La fusion possible avec ON

Les discussions menant à une possible fusion avec ON permettront aussi de remettre la question de la souveraineté en débat et d’en définir la finalité. Le dernier congrès de QS a donné un mandat clair à sa direction à cet effet. En ce moment Québec solidaire et Option Nationale sont les deux seuls partis qui dans les faits incluent la souveraineté dans leur perspective électorale. La fusion possible pourra permettre de consolider ce pôle comme étant porteur d’un projet de souveraineté, pas simplement comme finalité mais comme projet de société.

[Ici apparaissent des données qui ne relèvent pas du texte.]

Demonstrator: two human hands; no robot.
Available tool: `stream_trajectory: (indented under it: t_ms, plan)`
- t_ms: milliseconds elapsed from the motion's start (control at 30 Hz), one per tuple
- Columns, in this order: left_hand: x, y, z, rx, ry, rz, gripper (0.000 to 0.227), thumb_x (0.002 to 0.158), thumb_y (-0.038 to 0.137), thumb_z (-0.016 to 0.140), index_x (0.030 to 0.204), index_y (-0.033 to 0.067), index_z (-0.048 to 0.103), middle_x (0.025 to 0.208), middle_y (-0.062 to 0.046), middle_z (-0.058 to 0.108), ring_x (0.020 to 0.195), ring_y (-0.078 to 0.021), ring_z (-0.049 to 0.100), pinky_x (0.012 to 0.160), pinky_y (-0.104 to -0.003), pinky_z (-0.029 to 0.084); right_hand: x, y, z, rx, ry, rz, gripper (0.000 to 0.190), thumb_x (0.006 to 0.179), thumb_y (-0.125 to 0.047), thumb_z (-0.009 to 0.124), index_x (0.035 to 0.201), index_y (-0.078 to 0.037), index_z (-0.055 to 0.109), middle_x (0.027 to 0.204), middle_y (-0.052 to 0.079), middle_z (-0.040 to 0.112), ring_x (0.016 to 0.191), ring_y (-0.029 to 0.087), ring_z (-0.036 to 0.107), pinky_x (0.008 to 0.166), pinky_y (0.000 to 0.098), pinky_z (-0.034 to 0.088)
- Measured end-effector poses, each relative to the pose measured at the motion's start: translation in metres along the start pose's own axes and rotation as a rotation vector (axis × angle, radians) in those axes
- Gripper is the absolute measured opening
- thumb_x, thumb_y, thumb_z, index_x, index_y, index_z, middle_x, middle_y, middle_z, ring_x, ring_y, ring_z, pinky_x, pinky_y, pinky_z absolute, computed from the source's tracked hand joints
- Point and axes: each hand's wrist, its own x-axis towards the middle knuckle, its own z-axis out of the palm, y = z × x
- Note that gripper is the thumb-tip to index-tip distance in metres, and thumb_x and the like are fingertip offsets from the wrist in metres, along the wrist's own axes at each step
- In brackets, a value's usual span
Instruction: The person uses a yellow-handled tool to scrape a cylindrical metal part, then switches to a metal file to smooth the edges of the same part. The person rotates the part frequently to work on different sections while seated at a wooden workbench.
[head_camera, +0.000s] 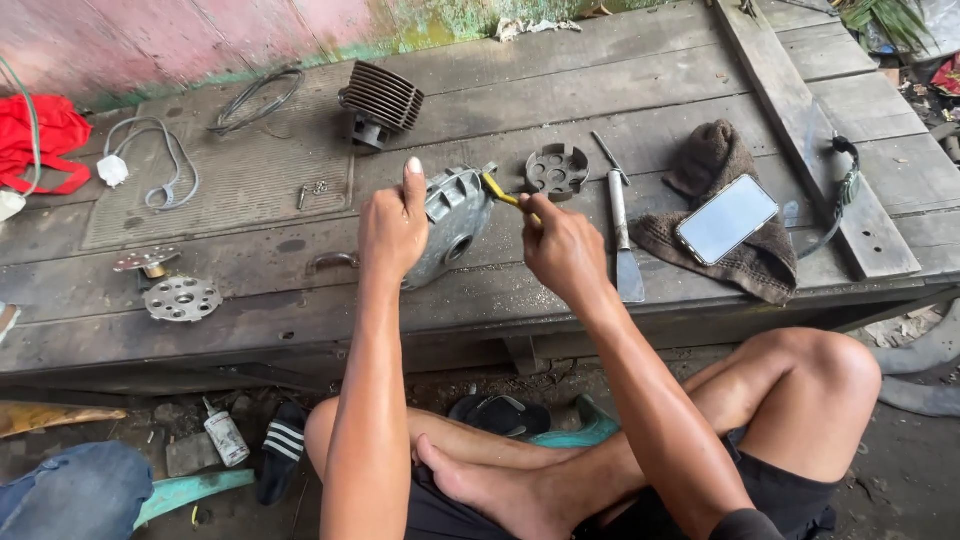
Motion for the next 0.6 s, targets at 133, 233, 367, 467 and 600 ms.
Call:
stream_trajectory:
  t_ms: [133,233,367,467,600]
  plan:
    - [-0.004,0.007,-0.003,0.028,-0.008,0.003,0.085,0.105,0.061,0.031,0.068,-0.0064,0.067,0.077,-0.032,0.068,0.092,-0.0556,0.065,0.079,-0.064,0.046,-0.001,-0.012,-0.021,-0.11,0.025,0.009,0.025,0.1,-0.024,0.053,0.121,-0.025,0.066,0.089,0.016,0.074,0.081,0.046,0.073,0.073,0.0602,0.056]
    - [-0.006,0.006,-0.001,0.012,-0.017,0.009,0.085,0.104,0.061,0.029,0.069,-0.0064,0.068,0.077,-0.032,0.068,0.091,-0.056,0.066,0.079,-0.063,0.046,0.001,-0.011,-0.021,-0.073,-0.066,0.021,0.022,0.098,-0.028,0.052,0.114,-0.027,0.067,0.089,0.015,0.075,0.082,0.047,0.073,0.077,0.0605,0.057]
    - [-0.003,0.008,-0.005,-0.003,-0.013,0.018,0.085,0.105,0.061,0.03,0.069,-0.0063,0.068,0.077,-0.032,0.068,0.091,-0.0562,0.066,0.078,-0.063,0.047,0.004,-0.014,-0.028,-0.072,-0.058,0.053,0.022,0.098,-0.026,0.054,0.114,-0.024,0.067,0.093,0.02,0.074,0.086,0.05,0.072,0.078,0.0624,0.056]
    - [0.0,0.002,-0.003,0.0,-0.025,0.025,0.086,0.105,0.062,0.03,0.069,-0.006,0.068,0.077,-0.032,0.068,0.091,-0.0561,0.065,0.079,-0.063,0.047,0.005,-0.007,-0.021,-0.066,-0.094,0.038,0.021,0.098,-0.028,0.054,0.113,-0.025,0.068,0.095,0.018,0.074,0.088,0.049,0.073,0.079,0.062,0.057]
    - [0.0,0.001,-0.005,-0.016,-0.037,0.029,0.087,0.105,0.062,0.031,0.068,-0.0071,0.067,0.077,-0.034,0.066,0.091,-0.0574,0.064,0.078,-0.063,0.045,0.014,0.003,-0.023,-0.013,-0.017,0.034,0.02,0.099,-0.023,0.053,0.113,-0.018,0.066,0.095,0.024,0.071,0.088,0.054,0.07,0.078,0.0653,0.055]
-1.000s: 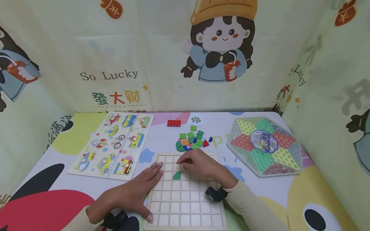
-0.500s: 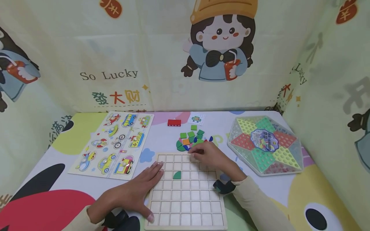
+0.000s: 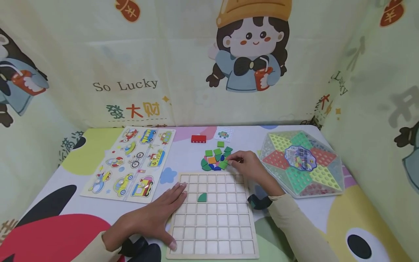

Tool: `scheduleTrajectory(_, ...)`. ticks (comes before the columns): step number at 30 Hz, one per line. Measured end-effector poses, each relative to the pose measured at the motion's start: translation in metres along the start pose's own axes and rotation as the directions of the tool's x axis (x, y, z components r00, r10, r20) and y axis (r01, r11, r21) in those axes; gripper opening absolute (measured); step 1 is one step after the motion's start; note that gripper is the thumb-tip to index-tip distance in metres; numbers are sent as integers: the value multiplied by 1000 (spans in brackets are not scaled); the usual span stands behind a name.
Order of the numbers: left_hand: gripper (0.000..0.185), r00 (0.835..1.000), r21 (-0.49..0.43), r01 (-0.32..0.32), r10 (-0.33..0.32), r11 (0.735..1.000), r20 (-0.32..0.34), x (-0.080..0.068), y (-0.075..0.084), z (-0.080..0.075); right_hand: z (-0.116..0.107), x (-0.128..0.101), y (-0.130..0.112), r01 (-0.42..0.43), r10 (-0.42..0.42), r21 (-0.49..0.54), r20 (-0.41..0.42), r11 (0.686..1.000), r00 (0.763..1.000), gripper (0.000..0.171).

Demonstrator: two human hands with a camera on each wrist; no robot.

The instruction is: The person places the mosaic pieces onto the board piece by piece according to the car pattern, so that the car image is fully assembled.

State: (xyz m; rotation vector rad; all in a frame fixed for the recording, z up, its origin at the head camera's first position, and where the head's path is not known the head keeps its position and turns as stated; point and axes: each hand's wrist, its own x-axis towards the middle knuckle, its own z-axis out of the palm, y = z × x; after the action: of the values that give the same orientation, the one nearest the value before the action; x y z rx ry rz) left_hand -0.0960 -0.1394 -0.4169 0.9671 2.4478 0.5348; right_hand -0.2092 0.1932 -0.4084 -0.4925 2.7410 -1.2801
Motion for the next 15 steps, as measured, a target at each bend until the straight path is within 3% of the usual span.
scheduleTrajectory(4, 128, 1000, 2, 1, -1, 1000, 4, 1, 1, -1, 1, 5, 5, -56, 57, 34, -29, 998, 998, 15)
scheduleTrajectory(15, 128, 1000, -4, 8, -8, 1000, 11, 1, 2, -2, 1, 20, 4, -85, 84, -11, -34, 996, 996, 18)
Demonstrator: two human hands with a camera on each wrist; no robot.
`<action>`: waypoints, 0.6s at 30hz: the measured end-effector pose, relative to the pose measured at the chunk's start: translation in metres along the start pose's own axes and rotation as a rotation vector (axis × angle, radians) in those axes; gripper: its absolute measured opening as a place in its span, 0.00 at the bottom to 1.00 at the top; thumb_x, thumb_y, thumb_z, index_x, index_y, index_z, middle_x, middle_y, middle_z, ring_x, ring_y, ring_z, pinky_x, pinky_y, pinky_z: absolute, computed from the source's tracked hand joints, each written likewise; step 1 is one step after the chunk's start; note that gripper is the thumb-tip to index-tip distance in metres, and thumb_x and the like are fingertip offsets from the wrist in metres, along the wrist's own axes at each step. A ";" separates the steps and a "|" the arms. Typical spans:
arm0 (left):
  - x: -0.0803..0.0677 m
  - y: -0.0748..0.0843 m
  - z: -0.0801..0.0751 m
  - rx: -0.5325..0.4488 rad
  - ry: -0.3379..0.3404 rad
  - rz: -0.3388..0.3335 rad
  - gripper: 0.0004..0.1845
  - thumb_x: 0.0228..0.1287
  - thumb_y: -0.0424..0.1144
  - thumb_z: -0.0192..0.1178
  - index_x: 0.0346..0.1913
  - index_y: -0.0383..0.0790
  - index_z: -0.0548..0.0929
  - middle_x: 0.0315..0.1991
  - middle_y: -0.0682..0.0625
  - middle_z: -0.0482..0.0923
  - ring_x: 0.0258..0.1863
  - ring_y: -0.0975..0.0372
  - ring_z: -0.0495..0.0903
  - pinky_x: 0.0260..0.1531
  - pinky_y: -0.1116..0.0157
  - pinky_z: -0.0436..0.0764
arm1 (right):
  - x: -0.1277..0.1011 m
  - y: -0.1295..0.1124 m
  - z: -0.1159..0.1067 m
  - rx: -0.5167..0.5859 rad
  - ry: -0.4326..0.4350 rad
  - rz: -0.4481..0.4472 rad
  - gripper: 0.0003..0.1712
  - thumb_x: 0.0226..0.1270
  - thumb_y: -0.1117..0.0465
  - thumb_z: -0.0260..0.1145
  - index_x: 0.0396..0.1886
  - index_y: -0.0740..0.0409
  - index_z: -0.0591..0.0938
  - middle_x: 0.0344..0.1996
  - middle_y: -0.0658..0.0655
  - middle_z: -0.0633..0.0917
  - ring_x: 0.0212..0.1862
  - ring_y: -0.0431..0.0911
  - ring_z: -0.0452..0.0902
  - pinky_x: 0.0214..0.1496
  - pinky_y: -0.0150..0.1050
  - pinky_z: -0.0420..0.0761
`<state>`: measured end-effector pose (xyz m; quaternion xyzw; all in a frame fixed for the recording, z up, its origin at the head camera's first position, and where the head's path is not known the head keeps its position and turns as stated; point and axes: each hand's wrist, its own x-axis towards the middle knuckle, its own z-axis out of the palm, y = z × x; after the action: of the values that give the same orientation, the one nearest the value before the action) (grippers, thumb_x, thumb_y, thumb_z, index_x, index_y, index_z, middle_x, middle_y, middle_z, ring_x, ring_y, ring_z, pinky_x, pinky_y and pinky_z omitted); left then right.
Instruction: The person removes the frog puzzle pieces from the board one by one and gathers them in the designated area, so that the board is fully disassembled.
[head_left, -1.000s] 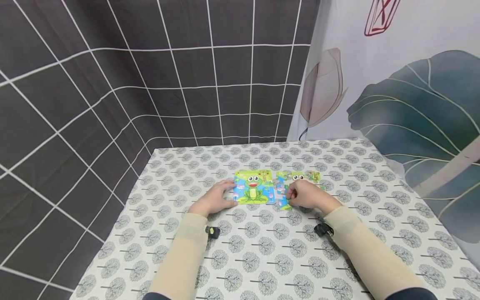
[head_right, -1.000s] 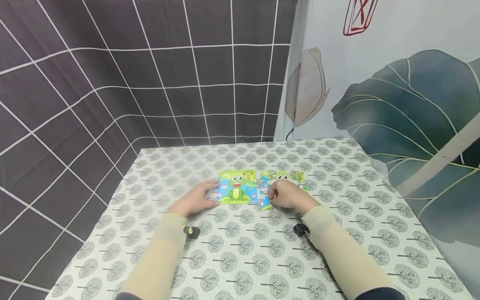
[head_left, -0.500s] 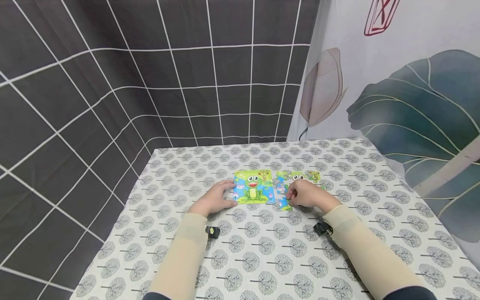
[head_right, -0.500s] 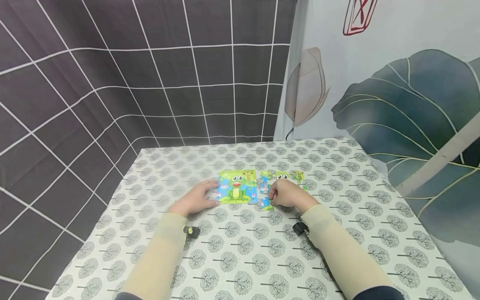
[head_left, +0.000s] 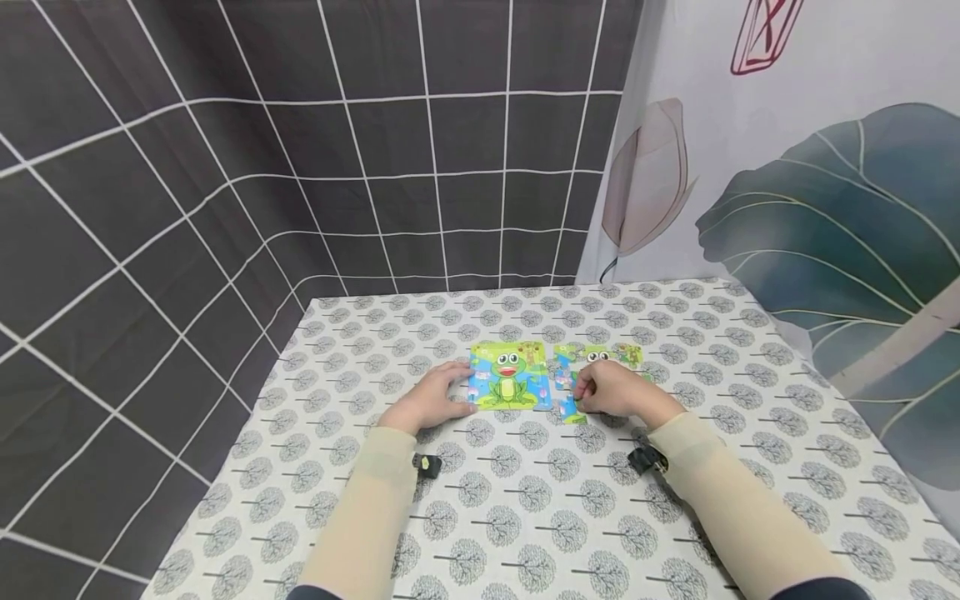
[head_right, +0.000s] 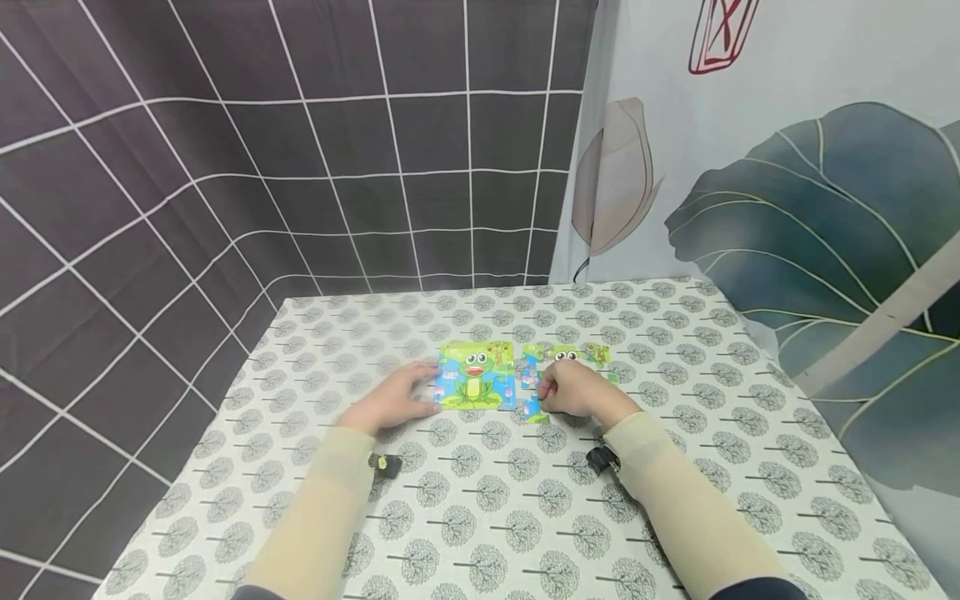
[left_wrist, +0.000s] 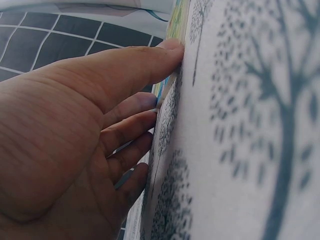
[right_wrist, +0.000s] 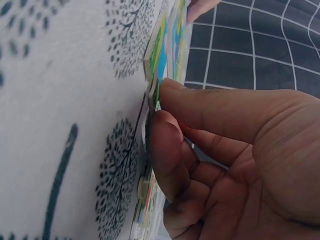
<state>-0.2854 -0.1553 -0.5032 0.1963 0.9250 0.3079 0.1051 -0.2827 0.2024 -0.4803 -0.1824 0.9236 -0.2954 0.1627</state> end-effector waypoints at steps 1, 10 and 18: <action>0.000 0.000 0.000 0.000 0.000 0.000 0.41 0.62 0.49 0.75 0.77 0.46 0.72 0.81 0.51 0.61 0.80 0.50 0.56 0.79 0.45 0.55 | 0.000 -0.001 0.000 0.003 0.004 0.006 0.07 0.61 0.66 0.77 0.34 0.54 0.86 0.29 0.51 0.82 0.31 0.45 0.76 0.37 0.40 0.81; 0.000 0.000 0.000 -0.002 -0.005 -0.012 0.42 0.62 0.50 0.75 0.77 0.47 0.71 0.81 0.52 0.61 0.80 0.50 0.56 0.79 0.45 0.55 | 0.007 -0.016 0.001 0.037 0.032 0.008 0.04 0.69 0.65 0.72 0.41 0.57 0.86 0.27 0.52 0.82 0.26 0.44 0.75 0.35 0.40 0.80; 0.000 0.001 0.000 -0.004 0.000 -0.010 0.42 0.62 0.50 0.75 0.77 0.47 0.72 0.81 0.53 0.61 0.80 0.51 0.56 0.79 0.45 0.55 | 0.023 -0.032 0.005 0.018 0.074 -0.060 0.18 0.66 0.63 0.76 0.53 0.62 0.85 0.30 0.51 0.82 0.32 0.45 0.76 0.39 0.42 0.82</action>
<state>-0.2853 -0.1551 -0.5027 0.1917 0.9253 0.3092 0.1072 -0.2928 0.1657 -0.4694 -0.1976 0.9203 -0.3152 0.1214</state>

Le projet de société de Québec solidaire

La souveraineté doit être un projet inspirant et mobilisateur et pour ce faire elle doit correspondre aux aspirations de la population. Voilà pourquoi l’appui à la souveraineté a tant baissé. Elle ne peut avoir de sens que si elle nous amène vers une nouvelle société que les citoyens et citoyennes du Québec voudront définir ensemble. Une société où le peuple est souverain et non à la merci des compagnies minières et des pétrolières qui nous volent nos richesses et détruisent notre environnement. Une société où la richesse servira à donner les services de santé et d’éducation adéquats et égaux pour tout le monde. Une société où chaque personne pourra se sentir incluse. C’est ce dont il faut parler, beaucoup plus que de la mécanique que peu de personnes comprennent hors des cercles initiés.

Mais pour réaliser cette société, la souveraineté est essentielle. On ne peut penser prendre le contrôle de nos richesses naturelles et de nos institutions, en laissant l’État fédéral et les multinationales nous imposer leur volonté.

(1) Le Devoir 18 mars 2017, sondage Léger-Le Devoir

(2) Évolution de l’appui envers la souveraineté : 1995-2015 p.19, L’État du Québec INM et Leger 2015.

André Frappier

Militant impliqué dans la solidarité avec le peuple Chilien contre le coup d’état de 1973, son parcours syndical au STTP et à la FTQ durant 35 ans a été marqué par la nécessaire solidarité internationale. Impliqué également dans la gauche québécoise et canadienne, il fait partie du comité de rédaction de Presse-toi à gauche et de Canadian Dimension. Il est également membre du comité de coordination nationale de Québec solidaire en tant que responsable aux communications. Il écrit ici à titre personnel.